Instructions to follow
The records are to be repeated exactly, and any images in them are to be dropped.

Given information
----

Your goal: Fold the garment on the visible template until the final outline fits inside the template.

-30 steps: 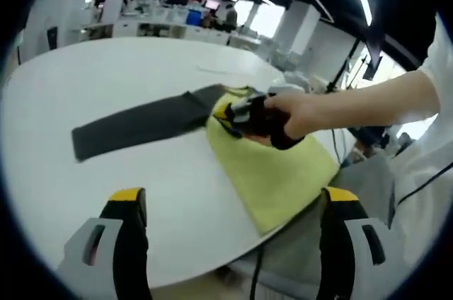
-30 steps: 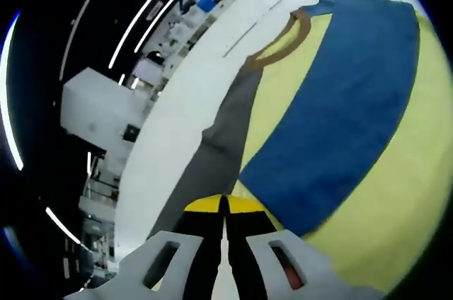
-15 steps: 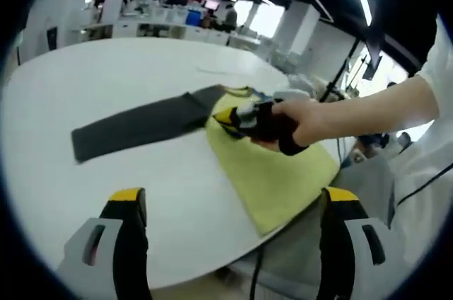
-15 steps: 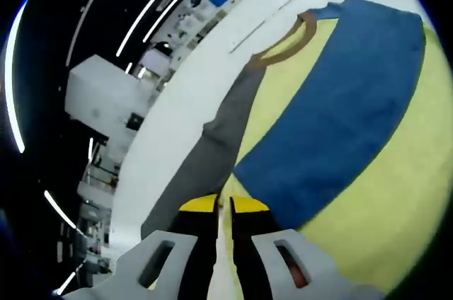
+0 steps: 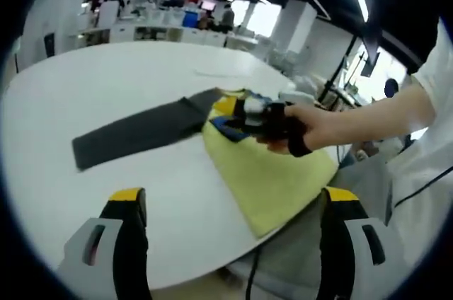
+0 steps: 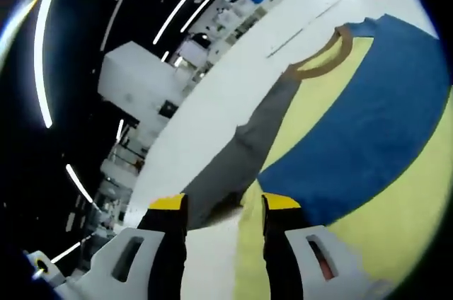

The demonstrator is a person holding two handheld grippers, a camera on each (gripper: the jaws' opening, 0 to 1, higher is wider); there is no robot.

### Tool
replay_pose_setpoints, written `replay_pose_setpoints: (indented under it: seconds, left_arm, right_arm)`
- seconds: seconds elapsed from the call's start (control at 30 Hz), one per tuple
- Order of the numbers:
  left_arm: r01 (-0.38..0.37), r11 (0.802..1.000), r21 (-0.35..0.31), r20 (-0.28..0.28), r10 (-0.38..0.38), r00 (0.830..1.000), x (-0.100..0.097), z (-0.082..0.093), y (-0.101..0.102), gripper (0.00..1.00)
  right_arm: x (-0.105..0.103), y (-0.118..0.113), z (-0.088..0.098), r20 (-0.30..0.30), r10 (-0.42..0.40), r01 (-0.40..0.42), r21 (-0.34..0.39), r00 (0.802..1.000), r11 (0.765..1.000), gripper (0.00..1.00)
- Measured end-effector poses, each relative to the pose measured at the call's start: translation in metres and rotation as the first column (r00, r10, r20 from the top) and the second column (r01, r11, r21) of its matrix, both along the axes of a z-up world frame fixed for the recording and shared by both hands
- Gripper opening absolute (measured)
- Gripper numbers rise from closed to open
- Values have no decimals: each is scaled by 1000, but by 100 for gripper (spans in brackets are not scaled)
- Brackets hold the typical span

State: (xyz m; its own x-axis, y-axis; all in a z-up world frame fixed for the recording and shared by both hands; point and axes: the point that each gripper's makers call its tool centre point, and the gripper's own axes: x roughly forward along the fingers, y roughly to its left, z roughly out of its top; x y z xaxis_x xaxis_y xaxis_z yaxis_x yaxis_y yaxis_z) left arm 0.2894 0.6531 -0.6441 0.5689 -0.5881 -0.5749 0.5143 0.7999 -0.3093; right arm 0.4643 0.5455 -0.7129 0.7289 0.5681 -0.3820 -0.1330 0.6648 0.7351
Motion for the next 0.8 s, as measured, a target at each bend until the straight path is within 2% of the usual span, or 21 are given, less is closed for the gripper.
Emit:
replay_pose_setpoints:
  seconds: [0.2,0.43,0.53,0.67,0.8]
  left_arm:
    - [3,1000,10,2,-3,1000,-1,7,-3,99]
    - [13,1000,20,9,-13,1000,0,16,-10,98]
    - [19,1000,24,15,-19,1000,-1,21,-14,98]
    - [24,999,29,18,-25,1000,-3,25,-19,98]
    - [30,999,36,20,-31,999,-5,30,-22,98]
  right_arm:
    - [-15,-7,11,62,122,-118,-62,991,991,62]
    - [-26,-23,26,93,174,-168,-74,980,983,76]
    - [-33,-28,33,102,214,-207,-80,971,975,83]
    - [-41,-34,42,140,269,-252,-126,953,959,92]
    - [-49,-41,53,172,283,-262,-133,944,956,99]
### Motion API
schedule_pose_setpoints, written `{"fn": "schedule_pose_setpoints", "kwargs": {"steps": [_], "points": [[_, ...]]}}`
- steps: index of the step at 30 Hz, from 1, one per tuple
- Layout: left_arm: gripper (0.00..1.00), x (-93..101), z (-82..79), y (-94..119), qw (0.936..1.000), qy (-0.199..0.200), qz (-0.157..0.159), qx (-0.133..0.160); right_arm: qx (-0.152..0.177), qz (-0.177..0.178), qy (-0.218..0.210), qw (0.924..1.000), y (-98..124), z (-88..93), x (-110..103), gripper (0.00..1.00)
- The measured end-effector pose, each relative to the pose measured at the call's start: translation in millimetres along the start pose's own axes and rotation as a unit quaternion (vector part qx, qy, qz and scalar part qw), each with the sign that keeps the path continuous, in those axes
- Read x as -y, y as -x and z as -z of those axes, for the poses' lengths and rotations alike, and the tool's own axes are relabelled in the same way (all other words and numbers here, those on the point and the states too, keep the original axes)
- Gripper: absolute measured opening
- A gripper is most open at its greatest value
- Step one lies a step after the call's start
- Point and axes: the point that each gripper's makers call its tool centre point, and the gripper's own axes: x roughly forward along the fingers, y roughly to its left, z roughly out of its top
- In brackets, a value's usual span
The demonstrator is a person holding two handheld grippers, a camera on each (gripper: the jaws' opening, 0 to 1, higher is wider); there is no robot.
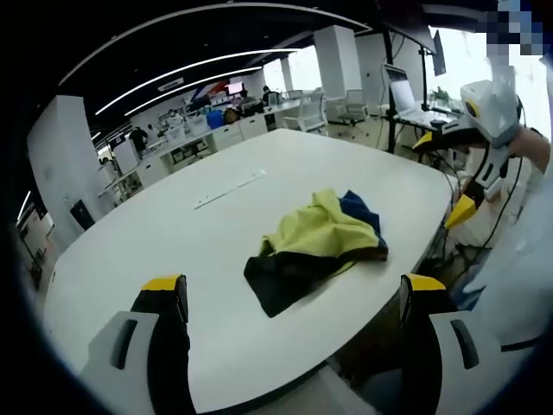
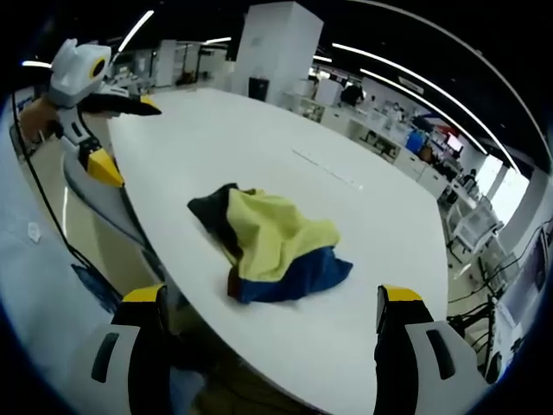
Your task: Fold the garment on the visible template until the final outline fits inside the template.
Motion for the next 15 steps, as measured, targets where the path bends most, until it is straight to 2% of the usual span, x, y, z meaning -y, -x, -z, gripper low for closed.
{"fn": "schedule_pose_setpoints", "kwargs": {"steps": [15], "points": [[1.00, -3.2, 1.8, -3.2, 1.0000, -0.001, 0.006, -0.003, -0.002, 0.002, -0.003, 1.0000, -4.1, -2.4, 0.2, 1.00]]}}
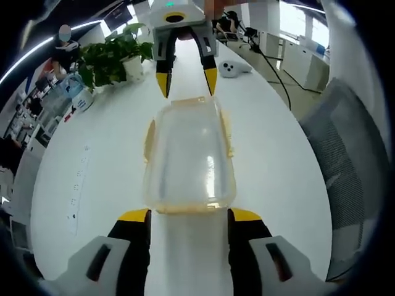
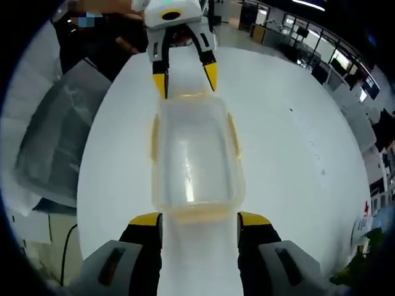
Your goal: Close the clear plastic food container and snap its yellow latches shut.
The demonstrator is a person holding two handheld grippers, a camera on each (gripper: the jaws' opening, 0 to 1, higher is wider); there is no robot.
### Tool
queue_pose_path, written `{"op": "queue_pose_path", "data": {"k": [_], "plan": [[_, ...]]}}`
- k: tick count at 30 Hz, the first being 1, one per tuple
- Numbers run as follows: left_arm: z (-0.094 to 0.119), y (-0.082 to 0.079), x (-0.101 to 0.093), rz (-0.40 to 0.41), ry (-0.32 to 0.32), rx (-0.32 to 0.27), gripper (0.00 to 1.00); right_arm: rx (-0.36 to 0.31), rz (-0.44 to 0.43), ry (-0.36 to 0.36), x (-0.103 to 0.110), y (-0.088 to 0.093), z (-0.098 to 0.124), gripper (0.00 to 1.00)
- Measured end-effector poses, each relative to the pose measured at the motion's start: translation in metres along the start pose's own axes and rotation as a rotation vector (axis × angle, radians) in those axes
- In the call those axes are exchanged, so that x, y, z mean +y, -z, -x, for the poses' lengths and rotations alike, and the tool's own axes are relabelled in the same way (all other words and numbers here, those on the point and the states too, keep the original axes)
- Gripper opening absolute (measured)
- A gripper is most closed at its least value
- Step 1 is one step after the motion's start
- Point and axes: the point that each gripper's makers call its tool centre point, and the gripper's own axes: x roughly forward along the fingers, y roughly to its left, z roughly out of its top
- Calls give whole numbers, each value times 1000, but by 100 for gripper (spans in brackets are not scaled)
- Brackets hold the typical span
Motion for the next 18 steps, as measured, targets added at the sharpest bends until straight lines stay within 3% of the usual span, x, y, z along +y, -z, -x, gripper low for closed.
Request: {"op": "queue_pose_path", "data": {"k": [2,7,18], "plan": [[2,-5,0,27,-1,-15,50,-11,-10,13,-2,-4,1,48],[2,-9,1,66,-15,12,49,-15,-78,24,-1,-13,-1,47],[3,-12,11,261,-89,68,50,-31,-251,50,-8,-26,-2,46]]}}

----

Finished task
Your goal: Fold the garment on the visible template until the final outline fits inside the template.

-30 steps: 
-30 steps: 
-15 steps: 
-15 steps: 
+0 steps: 
+0 steps: 

The demonstrator is a person holding two handheld grippers, a camera on each (gripper: the jaws' opening, 0 to 1, higher is wider); there is no robot.

### Tool
replay_pose_setpoints, written `replay_pose_setpoints: (indented under it: seconds, left_arm, right_arm)`
- seconds: seconds elapsed from the call's start (control at 30 Hz), one per tuple
- Order of the numbers:
  left_arm: r01 (-0.38..0.37), r11 (0.802..1.000), r21 (-0.35..0.31), r20 (-0.28..0.28), r10 (-0.38..0.38), r00 (0.830..1.000), x (-0.100..0.097), z (-0.082..0.093), y (-0.101..0.102), gripper (0.00..1.00)
  right_arm: x (-0.105..0.103), y (-0.118..0.113), z (-0.088..0.098), r20 (-0.30..0.30), r10 (-0.42..0.40), r01 (-0.40..0.42), r21 (-0.34..0.39), r00 (0.802..1.000), r11 (0.765..1.000), gripper (0.00..1.00)
- Measured end-effector poses, each relative to the pose measured at the call's start: translation in metres and rotation as the first column (r00, r10, r20 from the top) and the second column (r01, r11, r21) of its matrix, both along the axes of a z-up world frame fixed for the recording and shared by both hands
- Gripper opening absolute (measured)
- Gripper numbers rise from closed to open
- Values have no decimals: each is scaled by 1000, but by 100 for gripper (spans in brackets are not scaled)
- Brackets hold the typical span

State: (xyz m; its own x-axis, y-axis; all in a z-up world frame fixed for the recording and shared by both hands; point and axes: the point that each gripper's makers call its tool centre point, and the gripper's own axes: x roughly forward along the fingers, y roughly to its left, z roughly out of its top; x y z xaxis_x xaxis_y xaxis_z yaxis_x yaxis_y yaxis_z) left arm 0.2894 0.6531 -0.6441 0.5689 -0.5881 -0.5749 0.5143 0.7999 -0.3093; right arm 0.4643 0.5455 -0.7129 0.7289 0.5681 -0.3820 -0.1330 0.6648 0.7351
Motion for the next 0.8 s, as measured, a target at each bend until the straight path is within 2% of the usual span, or 21 are given, less is closed for the gripper.
Emit:
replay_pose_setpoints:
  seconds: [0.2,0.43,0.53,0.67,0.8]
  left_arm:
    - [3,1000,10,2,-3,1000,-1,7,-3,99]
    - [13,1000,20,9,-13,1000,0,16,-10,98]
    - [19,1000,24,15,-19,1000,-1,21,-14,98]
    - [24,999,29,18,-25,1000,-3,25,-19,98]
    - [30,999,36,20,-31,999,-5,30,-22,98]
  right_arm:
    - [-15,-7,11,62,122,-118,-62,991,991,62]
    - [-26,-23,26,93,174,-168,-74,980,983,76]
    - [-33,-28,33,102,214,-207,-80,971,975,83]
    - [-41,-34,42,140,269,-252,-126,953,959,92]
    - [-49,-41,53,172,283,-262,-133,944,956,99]
### Motion API
schedule_pose_setpoints, written `{"fn": "schedule_pose_setpoints", "kwargs": {"steps": [_], "points": [[_, ...]]}}`
- steps: index of the step at 30 Hz, from 1, one per tuple
- Layout: left_arm: gripper (0.00..1.00), x (-93..101), z (-82..79), y (-94..119), qw (0.936..1.000), qy (-0.199..0.200), qz (-0.157..0.159), qx (-0.133..0.160); right_arm: qx (-0.152..0.177), qz (-0.177..0.178), qy (-0.218..0.210), qw (0.924..1.000), y (-98..124), z (-88..93), x (-110..103), gripper (0.00..1.00)
- The measured end-effector pose, each relative to the pose measured at the call's start: translation in millimetres along the start pose's own axes and rotation as a unit quaternion (vector part qx, qy, qz and scalar part qw), each with the sign that keeps the path continuous, in those axes
- Read x as -y, y as -x and z as -z of those axes, for the poses' lengths and rotations alike, and the tool's own axes are relabelled in the same way (all other words and numbers here, those on the point and the states too, keep the original axes)
- Gripper: absolute measured opening
- A gripper is most open at its greatest value
- Step one lies a step after the call's start
- Point and axes: the point that each gripper's makers call its tool centre point, and the gripper's own axes: x roughly forward along the fingers, y roughly to its left, z roughly out of its top
- In brackets, a value's usual span
The demonstrator is a person holding two handheld grippers, a camera on each (gripper: the jaws' opening, 0 to 1, higher is wider); there is no robot.
Your task: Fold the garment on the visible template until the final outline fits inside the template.
Motion for the next 15 steps, as measured, targets where the path bends most, until it is straight to 2% of the usual span, x, y, z meaning -y, -x, -z, gripper low for closed.
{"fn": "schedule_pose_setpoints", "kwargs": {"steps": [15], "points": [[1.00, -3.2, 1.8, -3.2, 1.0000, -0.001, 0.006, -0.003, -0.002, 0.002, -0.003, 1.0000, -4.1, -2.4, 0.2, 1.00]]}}
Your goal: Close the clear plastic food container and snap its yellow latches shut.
The demonstrator is a person holding two handheld grippers, a camera on each (gripper: the jaws' opening, 0 to 1, higher is wider); there is no robot.
### Tool
queue_pose_path, written `{"op": "queue_pose_path", "data": {"k": [_], "plan": [[_, ...]]}}`
- k: tick count at 30 Hz, the first being 1, one per tuple
- Numbers run as follows: left_arm: z (-0.094 to 0.119), y (-0.082 to 0.079), x (-0.101 to 0.093), rz (-0.40 to 0.41), ry (-0.32 to 0.32), rx (-0.32 to 0.27), gripper (0.00 to 1.00); right_arm: rx (-0.36 to 0.31), rz (-0.44 to 0.43), ry (-0.36 to 0.36), x (-0.103 to 0.110), y (-0.088 to 0.093), z (-0.098 to 0.124), gripper (0.00 to 1.00)
- Measured end-effector poses, each relative to the pose measured at the motion's start: translation in metres along the start pose's own axes and rotation as a rotation vector (axis × angle, radians) in those axes
- In the call those axes are exchanged, so that x, y, z mean +y, -z, -x, for the poses' lengths and rotations alike, and the tool's own axes are relabelled in the same way (all other words and numbers here, those on the point and the states too, keep the original axes)
- Gripper opening absolute (measured)
- A gripper is most closed at its least value
- Step 1 is one step after the motion's start
- Point and axes: the point that each gripper's makers call its tool centre point, and the gripper's own axes: x roughly forward along the fingers, y roughly to its left, z roughly out of its top
- Calls give whole numbers, each value times 1000, but by 100 for gripper (spans in brackets are not scaled)
- Brackets hold the typical span
Motion for the next 18 steps, as measured, targets added at the sharpest bends until straight lines stay within 3% of the usual span, x, y, z along +y, -z, -x, gripper low for closed.
Request: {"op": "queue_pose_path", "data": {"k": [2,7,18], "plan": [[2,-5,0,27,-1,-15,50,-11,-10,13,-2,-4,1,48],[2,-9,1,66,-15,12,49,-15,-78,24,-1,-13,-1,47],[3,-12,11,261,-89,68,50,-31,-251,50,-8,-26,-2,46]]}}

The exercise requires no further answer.